Scan the listing below for the word "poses", then copy each line that has it.

SUPPLIED MATERIAL
<<<<

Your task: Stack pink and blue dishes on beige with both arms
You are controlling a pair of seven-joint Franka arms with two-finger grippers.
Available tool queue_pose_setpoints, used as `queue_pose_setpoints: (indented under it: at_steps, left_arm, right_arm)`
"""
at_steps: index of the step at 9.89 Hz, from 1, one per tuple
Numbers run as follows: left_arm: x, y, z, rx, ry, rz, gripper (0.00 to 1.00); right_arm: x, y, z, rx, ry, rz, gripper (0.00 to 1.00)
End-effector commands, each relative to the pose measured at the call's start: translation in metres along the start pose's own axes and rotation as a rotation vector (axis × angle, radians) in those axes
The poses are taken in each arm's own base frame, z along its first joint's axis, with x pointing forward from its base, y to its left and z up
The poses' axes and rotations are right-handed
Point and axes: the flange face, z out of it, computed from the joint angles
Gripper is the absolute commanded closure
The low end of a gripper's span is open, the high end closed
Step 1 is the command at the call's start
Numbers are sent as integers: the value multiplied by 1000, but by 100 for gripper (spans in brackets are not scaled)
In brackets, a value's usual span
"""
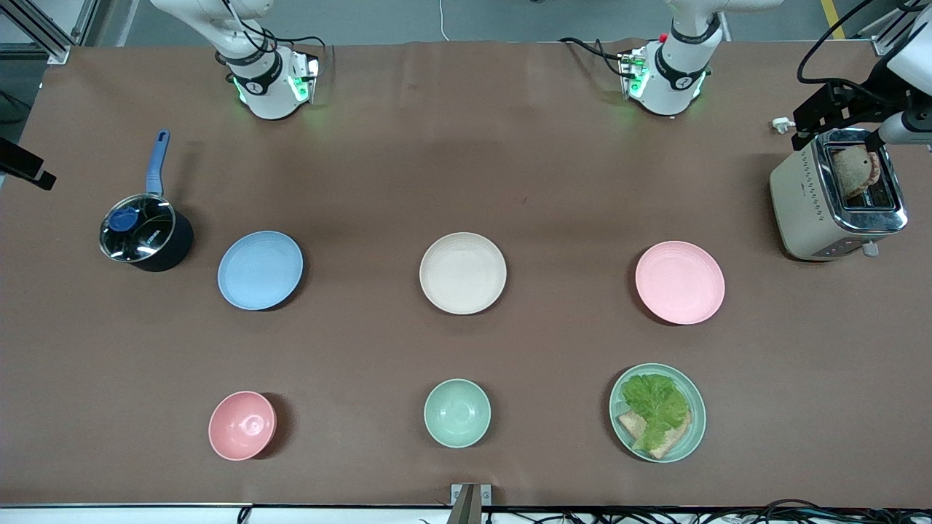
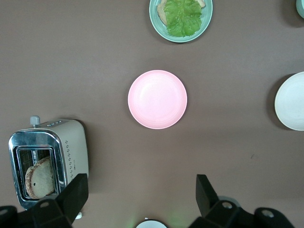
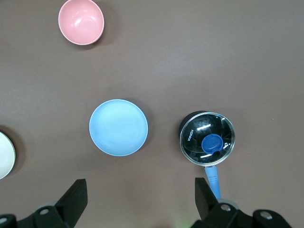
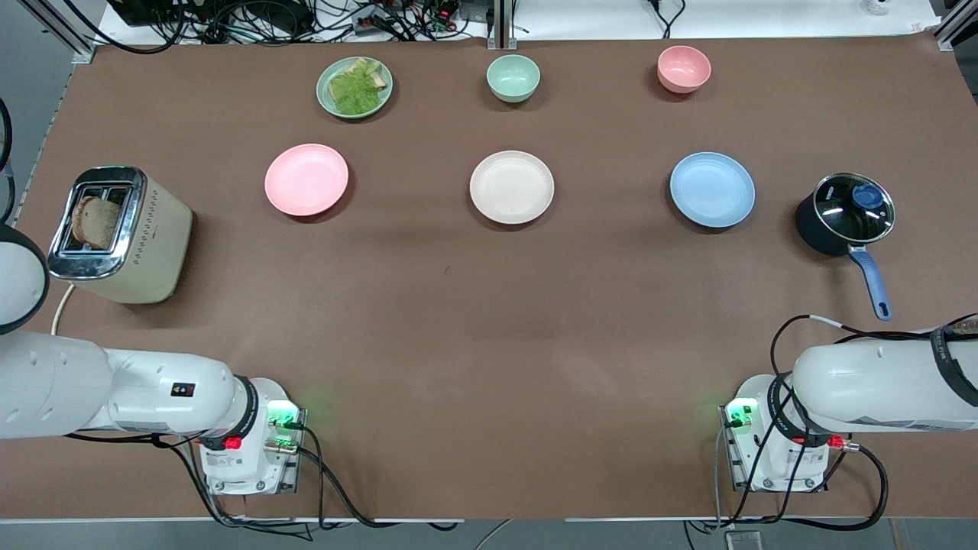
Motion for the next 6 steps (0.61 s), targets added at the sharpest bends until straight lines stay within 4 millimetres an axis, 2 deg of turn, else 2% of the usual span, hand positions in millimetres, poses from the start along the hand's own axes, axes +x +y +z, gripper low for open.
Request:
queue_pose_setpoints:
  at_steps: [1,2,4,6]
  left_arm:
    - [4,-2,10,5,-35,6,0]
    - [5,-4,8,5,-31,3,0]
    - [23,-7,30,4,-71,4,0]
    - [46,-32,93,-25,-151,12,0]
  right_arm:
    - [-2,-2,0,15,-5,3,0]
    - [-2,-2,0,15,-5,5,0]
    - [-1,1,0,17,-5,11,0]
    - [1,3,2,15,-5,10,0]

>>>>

EXPECTED ANSWER
The poses are taken in each arm's own base frame, z along its first joint's axis, with x pointing forward from its base, y to its left and z up
The poses' axes and rotations are right-handed
Motion for the next 6 steps (0.61 s), targets added at the sharpest bends until straight lines stay within 4 millimetres an axis, 2 deg of turn, else 2% of the usual span, hand positions in millimetres, poses from the start along the hand's own axes, axes +x +y +z, gripper low for open.

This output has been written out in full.